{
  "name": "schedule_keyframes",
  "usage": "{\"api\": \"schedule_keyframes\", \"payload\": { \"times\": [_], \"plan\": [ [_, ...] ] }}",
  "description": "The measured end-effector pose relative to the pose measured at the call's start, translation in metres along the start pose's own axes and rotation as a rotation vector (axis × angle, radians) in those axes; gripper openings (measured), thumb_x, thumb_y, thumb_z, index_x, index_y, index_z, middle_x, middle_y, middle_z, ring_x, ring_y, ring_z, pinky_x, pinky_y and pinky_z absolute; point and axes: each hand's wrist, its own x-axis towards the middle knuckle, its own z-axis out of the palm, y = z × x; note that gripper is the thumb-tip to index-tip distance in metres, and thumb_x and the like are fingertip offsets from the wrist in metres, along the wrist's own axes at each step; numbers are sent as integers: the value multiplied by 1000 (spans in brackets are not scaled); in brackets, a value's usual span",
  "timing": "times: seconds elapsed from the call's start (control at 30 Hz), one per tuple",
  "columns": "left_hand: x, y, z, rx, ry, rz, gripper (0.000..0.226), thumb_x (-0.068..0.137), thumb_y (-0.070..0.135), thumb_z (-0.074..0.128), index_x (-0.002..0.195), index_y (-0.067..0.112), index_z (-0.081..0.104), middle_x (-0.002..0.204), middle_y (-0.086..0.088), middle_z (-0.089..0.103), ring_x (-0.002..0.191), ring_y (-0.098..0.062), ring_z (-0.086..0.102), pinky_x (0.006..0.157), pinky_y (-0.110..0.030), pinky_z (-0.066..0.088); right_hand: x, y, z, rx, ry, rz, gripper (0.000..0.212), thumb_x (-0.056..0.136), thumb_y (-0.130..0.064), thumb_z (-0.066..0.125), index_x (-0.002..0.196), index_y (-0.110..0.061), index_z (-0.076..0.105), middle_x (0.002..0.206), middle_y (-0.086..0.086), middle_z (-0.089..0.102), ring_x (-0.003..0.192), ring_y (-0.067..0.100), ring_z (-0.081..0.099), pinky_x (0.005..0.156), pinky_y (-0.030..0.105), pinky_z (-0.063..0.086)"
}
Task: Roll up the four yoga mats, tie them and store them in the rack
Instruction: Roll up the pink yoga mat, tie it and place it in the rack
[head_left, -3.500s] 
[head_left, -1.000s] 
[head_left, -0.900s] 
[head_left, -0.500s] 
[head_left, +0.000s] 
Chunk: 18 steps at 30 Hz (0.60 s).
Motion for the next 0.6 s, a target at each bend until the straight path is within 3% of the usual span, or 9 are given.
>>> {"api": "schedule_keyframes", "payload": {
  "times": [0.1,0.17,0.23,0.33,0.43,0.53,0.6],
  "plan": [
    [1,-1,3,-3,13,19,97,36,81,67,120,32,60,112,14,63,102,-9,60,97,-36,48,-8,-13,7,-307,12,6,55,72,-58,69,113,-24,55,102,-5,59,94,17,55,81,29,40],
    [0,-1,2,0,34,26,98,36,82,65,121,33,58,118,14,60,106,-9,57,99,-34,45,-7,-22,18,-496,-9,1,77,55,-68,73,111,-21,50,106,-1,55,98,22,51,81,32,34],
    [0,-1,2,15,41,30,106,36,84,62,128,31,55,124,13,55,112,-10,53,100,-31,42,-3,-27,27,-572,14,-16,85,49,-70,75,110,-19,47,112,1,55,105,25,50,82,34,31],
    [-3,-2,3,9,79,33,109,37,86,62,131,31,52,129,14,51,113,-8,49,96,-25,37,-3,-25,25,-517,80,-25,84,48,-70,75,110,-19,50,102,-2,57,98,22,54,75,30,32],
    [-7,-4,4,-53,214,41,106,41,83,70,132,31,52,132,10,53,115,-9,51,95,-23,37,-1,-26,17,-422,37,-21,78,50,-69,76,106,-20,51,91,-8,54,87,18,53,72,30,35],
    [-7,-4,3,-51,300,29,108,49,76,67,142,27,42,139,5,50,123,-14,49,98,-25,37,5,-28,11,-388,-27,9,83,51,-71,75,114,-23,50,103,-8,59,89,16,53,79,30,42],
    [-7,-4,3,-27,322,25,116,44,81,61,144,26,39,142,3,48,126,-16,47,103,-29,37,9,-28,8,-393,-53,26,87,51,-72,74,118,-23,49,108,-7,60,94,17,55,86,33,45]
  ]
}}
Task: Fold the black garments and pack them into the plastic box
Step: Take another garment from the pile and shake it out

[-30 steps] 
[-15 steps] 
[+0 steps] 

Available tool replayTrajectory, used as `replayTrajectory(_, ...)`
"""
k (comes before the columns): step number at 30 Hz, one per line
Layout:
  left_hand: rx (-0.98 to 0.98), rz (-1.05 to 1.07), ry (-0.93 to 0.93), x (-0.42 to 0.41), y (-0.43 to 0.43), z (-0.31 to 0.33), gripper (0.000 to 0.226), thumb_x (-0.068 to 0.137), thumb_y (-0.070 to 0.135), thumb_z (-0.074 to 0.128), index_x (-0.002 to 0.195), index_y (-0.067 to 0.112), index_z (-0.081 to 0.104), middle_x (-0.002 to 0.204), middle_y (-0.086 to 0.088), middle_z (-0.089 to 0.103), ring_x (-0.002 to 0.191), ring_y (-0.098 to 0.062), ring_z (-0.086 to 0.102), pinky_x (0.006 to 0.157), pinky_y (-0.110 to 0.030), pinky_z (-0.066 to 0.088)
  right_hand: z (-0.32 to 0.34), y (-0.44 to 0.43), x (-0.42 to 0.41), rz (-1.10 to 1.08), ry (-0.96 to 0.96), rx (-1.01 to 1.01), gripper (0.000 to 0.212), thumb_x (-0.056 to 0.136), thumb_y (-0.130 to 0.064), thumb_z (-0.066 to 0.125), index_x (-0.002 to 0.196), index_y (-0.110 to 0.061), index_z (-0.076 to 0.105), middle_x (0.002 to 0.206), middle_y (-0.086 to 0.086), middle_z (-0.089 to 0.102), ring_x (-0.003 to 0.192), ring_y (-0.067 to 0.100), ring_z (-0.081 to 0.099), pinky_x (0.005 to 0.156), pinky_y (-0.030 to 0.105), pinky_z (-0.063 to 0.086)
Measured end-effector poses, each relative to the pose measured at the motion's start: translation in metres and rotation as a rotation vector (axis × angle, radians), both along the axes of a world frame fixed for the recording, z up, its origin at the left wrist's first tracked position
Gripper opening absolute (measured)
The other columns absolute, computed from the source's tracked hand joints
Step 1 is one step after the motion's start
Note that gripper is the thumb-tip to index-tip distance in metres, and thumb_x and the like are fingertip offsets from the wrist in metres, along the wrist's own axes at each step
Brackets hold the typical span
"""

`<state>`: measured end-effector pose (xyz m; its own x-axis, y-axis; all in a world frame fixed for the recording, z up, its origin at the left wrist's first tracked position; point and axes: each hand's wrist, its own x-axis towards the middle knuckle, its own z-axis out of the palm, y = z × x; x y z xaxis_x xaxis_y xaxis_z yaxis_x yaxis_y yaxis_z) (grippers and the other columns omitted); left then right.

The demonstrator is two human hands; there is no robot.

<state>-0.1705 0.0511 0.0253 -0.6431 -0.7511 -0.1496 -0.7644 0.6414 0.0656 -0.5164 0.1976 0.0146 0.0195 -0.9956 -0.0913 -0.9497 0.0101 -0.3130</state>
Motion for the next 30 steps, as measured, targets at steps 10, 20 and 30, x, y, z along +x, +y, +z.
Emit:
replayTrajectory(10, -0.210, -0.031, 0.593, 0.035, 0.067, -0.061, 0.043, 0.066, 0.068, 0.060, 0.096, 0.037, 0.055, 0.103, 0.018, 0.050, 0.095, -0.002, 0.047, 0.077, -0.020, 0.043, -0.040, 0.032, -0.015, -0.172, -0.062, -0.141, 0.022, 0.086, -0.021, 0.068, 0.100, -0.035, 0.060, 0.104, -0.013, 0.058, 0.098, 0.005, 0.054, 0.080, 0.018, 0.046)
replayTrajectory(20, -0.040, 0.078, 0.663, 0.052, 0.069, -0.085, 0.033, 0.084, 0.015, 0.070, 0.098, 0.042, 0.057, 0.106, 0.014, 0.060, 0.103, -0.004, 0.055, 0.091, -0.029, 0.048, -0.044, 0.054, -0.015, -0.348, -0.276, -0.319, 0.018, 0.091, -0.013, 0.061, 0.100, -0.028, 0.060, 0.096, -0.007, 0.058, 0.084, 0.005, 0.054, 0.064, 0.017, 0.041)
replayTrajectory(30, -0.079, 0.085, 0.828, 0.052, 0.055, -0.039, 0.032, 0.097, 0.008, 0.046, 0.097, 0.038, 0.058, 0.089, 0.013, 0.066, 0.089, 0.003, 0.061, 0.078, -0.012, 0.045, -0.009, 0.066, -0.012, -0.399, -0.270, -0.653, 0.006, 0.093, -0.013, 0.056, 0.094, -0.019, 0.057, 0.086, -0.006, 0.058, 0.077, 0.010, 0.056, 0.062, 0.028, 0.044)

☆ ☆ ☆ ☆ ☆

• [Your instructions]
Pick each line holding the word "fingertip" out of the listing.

• [Exercise result]
  "description": "The measured end-effector pose relative to the pose measured at the call's start, translation in metres along the start pose's own axes and rotation as a rotation vector (axis × angle, radians) in those axes; gripper openings (measured), thumb_x, thumb_y, thumb_z, index_x, index_y, index_z, middle_x, middle_y, middle_z, ring_x, ring_y, ring_z, pinky_x, pinky_y and pinky_z absolute; point and axes: each hand's wrist, its own x-axis towards the middle knuckle, its own z-axis out of the palm, y = z × x; note that gripper is the thumb-tip to index-tip distance in metres, and thumb_x and the like are fingertip offsets from the wrist in metres, along the wrist's own axes at each step; numbers are sent as integers: the value multiplied by 1000 (spans in brackets are not scaled); in brackets, a value's usual span",
Note that gripper is the thumb-tip to index-tip distance in metres, and thumb_x and the like are fingertip offsets from the wrist in metres, along the wrist's own axes at each step

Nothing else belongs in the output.